Required Skills and Competencies
The ideal candidate should demonstrate:
Legal and Technical Skills
Strong understanding of insurance law and claims management processes.
Excellent knowledge of insurance policy interpretation and litigation procedures.
Strong legal research, drafting, and analytical abilities.
Experience in dispute resolution and negotiation.
Professional Skills
Excellent communication and interpersonal skills.
Strong organizational and time management abilities.
Ability to manage multiple claims while meeting strict deadlines.

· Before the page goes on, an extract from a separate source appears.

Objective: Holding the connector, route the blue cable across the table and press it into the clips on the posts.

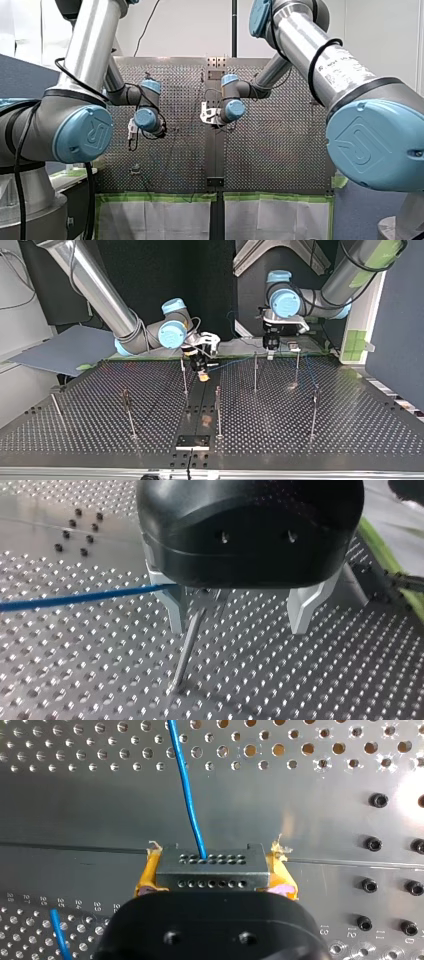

Proficiency in Microsoft Office applications and legal documentation systems.
Personal Attributes
Successful candidates should possess:
High ethical standards and professional integrity.
Strong analytical thinking and sound legal judgment.
Excellent attention to detail.
Ability to work effectively under pressure.
Strong confidentiality and discretion when handling sensitive information.
A proactive, collaborative, and solution-oriented mindset.
Key Performance Indicators (KPIs)
Performance in this role may be measured through:
Timely legal review and assessment of insurance claims.
Quality and accuracy of legal opinions and recommendations.
Effective management of litigation and dispute resolution matters.
Reduction of legal exposure and claims-related losses.
Timely follow-up with stakeholders and external advocates.
Proper maintenance of legal and claims documentation.
Successful negotiation and settlement of claims within approved timelines.
Why Apply for This Role?
This position offers legal professionals an opportunity to develop expertise in insurance law, claims management, and dispute resolution while contributing to effective risk management and organizational success.
The role also provides valuable exposure to litigation, negotiation, fraud detection, and regulatory compliance within the insurance sector.